Interdição. Incapacidade. Início da incapacidade. Presunção. Incapacidade acidental. Partilha. Anulação

INTERDIÇÃO. INCAPACIDADE. INÍCIO DA INCAPACIDADE. PRESUNÇÃO. INCAPACIDADE ACIDENTAL. PARTILHA. ANULAÇÃO
APELAÇÃO Nº
123/15.1T8TCS.C1
Relator: LUÍS CRAVO
Data do Acordão: 12-12-2017
Tribunal: TRIBUNAL JUDICIAL DA COMARCA DA GUARDA – TRANCOSO – JUÍZO C. GENÉRICA
Legislação: ARTS.150, 257, 287 CC
Sumário:

  1. Quanto ao valor da fixação na sentença que decreta uma interdição da data do começo dessa incapacidade, na vigência do Código Civil de 1966, a doutrina e a jurisprudência têm atribuído a tal declaração judicial um valor meramente indiciário: não de uma presunção legal (iuris et iure ou iuris tantum), mas o valor de mera presunção simples, natural, judicial, de facto ou de experiência que, embora constitua um começo de prova, não inverte o ónus da prova da existência da incapacidade no momento da prática do ato – ónus que impende sobre quem pede a anulação.
  2. Contudo, é legítimo falar a este propósito de uma forte presunção de que o negócio praticado depois da data em que principiou a incapacidade natural (segundo a sentença de interdição), foi celebrado por pessoa incapacitada de entender o sentido da declaração ou privada do livre exercício da sua vontade, sendo a esta luz que haverá como que um ónus “reforçado” de contraprova por parte dos demandados na acção – de contraprova da incapacidade, isto é, de que o ato foi praticado num momento “lúcido”.
  3. A presunção judicial intercede na operação de apreciação e valoração da prova ao constituir um mecanismo necessário para levar o Tribunal a afirmar a verificação de certo facto controvertido, suprindo as lacunas de conhecimento ou de informação que não possam ser preenchidas por outros meios de prova, ou servindo ainda para valorar os meios de prova produzidos.

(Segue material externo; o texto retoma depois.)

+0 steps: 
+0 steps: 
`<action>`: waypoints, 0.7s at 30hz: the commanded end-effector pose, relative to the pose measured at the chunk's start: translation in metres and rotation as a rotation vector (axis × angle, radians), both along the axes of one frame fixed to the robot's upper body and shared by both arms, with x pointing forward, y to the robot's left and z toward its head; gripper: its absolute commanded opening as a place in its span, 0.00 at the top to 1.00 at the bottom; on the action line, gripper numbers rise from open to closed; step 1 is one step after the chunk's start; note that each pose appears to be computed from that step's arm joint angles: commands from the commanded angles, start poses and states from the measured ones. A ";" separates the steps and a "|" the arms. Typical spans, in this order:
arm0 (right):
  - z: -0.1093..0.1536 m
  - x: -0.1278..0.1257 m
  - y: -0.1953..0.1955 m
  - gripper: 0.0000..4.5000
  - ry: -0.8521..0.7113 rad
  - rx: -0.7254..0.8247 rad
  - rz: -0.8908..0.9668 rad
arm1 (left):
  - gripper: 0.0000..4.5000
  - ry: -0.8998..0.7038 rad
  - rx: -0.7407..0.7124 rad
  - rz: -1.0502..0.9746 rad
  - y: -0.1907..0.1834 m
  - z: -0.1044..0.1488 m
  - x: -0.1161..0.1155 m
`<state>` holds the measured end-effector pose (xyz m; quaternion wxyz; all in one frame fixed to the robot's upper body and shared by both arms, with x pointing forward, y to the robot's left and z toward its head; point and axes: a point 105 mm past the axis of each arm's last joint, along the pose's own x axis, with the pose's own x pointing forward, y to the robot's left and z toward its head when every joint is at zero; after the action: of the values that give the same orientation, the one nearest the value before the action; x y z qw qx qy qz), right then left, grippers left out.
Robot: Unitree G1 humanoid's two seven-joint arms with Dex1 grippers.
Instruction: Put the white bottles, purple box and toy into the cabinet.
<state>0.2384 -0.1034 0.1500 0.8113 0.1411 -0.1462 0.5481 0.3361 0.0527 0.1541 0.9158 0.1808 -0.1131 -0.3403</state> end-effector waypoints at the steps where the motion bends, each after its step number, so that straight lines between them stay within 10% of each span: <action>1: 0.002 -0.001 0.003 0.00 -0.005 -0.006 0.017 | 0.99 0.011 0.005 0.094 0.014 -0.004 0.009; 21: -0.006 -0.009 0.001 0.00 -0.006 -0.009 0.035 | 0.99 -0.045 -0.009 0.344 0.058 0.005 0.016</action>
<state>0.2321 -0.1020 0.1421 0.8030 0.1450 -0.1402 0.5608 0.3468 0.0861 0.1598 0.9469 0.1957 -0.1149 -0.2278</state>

  4. Resultando apurado que a “diminuição inespecífica do volume encefálico” (decorrente duma intervenção cirúrgica no ano de 2002), ainda que não a única causa, foi seguramente determinante para a “síndrome demencial” que o A./recorrente veio a patentear, a qual “evoluiu para um défice cognitivo global muito marcado em comorbilidade com Diabetes”, situação diagnosticada à data do ato impugnado na acção (no ano de 2011), a presunção natural ou judicial aludida tinha que ser atendida na valoração das provas e suprimento das lacunas de informação, em ordem a concluir-se pelo déficite cognitivo no momento do negócio, isto é, que o A./recorrente não tinha uma vontade livre e discernida no ato em causa.
  5. Estando em causa um ato praticados antes da publicidade da ação de interdição, há que atender, ex vi legis, ao disposto relativamente à incapacidade acidental (cf. art. 150º do C.Civil).
  6. A incapacidade acidental, prevista e regulada no artigo 257º do C.Civil, exige, para a anulabilidade do acto, que, no momento da prática do acto, haja uma incapacidade de entender o sentido da declaração negocial ou falte o livre exercício da vontade; e que a incapacidade natural existente seja notória ou conhecida do declaratário (passível de apreensão por uma pessoa média, colocada na posição do declaratário), assim se tutelando a boa-fé deste último e a segurança jurídica.
  7. Encontra-se ferida de anulabilidade a celebração da partilha do património conjugal, efectuada por uma pessoa maior, mas dotada de incapacidade acidental de exercício, no momento da prática desse acto, não interdita, nem inabilitada, se a contraparte sabia ou devia ter-se apercebido que o declarante não estava “lúcido”.